Electronic storage 516 may be directly or indirectly in operative electronic communication with processor 514 may comprise non-transitory storage media that electronically stores information. The electronic storage media of electronic storage 516 may include one or both of system storage that is provided integrally (i.e., substantially non-removable) with device 500 and/or removable storage that is removably connectable to device 500 via, for example, a port (e.g., a USB port, an IEEE 1394 port, a THUNDERBOLT™ port, etc.) or a drive (e.g., a disk drive, flash drive, or solid-state drive etc.). Electronic storage 516 may include one or more of optically readable storage media (e.g., optical disks, etc.), magnetically readable storage media (e.g., magnetic tape, magnetic hard drive, floppy drive, etc.), electrical charge-based storage media (e.g., EEPROM, RAM, etc.), solid-state storage media (e.g., flash drive, etc.), and/or other electronically readable storage media. Electronic storage 516 may include one or more virtual storage resources (e.g., cloud storage, a virtual private network, and/or other virtual storage resources). Electronic storage 516 may store software algorithms, information determined by processor(s) 516, information received from device 516, information received from the system or another remote platform, and/or other information that enables device 516 to function as described herein.

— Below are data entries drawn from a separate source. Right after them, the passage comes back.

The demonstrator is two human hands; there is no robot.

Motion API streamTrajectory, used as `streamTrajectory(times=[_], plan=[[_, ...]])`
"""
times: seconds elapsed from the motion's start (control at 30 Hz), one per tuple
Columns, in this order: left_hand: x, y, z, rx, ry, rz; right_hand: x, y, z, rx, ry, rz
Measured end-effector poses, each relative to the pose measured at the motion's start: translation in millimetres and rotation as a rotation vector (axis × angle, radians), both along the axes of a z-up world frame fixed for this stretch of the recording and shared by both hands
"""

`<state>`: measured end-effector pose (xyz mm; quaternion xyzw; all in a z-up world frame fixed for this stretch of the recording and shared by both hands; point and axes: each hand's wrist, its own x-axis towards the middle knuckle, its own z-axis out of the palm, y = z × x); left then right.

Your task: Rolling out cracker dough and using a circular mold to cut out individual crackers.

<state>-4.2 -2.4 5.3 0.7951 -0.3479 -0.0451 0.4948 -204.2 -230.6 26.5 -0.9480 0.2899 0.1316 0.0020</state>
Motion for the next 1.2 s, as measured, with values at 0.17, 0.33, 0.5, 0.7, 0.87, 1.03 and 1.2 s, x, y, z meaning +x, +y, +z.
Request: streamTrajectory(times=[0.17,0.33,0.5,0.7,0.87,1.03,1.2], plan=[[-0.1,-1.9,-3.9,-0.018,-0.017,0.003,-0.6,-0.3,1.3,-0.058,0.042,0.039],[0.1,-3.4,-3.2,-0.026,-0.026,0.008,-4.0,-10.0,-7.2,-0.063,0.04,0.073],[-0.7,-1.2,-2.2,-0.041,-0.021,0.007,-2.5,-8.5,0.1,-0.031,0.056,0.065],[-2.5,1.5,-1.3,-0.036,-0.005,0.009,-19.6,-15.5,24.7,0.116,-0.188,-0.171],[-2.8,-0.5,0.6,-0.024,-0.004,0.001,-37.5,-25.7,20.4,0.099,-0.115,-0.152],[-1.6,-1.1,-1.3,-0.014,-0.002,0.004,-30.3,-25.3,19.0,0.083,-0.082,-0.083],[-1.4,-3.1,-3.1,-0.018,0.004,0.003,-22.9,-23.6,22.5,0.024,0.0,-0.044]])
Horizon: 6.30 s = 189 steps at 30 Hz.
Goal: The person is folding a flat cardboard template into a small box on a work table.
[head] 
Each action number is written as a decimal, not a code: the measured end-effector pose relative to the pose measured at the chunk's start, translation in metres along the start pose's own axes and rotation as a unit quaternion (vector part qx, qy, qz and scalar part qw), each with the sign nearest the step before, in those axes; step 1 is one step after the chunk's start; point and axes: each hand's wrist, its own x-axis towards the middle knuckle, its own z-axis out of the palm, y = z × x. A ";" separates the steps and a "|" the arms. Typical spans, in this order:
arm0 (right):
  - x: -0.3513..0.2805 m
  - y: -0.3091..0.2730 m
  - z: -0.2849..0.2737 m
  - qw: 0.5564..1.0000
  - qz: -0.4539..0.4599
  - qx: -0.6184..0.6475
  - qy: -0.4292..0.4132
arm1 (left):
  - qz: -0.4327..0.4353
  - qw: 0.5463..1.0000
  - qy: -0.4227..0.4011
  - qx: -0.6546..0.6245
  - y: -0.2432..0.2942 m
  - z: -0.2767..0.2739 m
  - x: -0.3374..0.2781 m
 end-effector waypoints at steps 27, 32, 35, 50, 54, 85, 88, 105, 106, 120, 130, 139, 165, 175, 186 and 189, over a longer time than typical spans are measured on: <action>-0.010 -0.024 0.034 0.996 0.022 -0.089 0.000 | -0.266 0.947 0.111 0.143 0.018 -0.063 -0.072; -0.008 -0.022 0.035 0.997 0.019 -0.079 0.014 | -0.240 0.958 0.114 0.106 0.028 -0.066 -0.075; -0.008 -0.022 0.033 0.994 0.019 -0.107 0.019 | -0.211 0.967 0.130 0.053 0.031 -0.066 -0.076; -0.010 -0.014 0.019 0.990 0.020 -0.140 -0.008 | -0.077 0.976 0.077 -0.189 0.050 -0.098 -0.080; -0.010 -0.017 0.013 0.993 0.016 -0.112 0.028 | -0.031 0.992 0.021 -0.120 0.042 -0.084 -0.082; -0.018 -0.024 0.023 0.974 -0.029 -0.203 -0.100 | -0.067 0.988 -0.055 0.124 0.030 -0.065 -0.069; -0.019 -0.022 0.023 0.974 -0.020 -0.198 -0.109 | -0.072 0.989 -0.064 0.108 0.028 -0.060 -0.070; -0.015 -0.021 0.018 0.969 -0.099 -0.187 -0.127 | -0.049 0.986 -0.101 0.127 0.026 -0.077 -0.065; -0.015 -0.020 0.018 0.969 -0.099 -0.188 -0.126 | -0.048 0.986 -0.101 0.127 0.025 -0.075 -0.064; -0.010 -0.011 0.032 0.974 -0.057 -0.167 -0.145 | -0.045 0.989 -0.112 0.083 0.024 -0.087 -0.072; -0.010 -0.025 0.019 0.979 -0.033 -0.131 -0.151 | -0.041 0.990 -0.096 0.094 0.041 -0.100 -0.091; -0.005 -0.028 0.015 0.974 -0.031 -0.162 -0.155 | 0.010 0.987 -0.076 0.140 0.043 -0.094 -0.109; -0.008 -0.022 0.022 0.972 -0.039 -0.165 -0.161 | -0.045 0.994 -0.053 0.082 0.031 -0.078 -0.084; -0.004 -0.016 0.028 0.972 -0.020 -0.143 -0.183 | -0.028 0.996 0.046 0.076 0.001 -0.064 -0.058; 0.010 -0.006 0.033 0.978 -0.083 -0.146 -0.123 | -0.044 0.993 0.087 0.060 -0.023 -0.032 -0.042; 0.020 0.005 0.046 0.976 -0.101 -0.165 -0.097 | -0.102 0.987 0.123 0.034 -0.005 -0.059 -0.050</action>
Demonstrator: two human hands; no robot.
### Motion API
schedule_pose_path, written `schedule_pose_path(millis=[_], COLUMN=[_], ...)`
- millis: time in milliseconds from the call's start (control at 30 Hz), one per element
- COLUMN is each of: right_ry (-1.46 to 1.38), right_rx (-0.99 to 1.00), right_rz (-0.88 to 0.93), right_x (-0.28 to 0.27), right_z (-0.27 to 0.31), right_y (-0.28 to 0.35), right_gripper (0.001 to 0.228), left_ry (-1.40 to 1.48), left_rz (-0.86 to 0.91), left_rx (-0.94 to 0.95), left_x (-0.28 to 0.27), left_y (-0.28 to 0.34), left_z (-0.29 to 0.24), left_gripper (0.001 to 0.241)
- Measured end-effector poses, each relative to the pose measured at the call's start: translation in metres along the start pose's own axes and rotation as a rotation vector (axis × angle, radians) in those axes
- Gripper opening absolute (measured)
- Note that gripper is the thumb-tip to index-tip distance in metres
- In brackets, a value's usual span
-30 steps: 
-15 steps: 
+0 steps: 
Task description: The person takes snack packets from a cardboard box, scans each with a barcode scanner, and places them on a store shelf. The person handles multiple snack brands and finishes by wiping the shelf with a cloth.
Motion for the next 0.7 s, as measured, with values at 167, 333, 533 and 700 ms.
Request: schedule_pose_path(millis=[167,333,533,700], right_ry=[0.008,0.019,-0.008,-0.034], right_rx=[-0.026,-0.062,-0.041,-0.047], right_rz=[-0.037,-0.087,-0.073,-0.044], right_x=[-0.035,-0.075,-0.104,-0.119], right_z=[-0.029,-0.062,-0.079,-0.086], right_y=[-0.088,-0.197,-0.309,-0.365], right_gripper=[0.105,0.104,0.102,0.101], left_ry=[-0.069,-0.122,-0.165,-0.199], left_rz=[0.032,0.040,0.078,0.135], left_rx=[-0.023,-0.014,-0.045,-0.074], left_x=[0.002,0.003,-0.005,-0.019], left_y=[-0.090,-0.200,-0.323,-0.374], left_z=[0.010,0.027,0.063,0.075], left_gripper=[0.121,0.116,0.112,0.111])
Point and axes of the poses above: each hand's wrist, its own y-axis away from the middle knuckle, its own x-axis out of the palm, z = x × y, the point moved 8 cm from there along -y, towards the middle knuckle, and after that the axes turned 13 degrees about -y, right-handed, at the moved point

Processor(s) 514 may be configured to provide information processing capabilities in device 500. As such, processor(s) 514 may include one or more of a digital processor, an analog processor, a digital circuit designed to process information, an analog circuit designed to process information, a state machine, and/or other mechanisms for electronically processing information. Although processor(s) 514 is shown in FIG. 5 as a single entity, this is for illustrative purposes only. In some embodiments, processor(s) 514 may include a plurality of processing units. These processing units may be physically located within the same device, or processor(s) 514 may represent processing functionality of a plurality of devices operating in coordination. Processor(s) 514 may be configured to execute one or more of the modules disclosed herein, and/or other modules. Processor(s) 514 may be configured to execute one or more of the modules disclosed herein, and/or other modules by software; hardware; firmware; some combination of software, hardware, and/or firmware; and/or other mechanisms for configuring processing capabilities on processor(s) 514. As used herein, the term “module” may refer to any component or set of components that perform the functionality attributed to the module. This may include one or more physical processors during execution of processor readable instructions, the processor readable instructions, circuitry, hardware, storage media, or any other components. Various modules or portions thereof may be implemented in any of various ways, including procedure-based techniques, component-based techniques, and/or object-oriented techniques, among others. For example, the program instructions may be implemented using ActiveX controls, model-view-controller (MVC) principles, application programming interfaces (APIs), system-specific programming languages and principles, cross-platform programming languages and principles, pre-compiled programming languages, “bytecode” programming languages, object-oriented programming principles or languages, other programming principles or languages, JavaBeans, Microsoft Foundation Classes (MFC), Streaming SIMD Extension (SSE), or other technologies or methodologies, as desired.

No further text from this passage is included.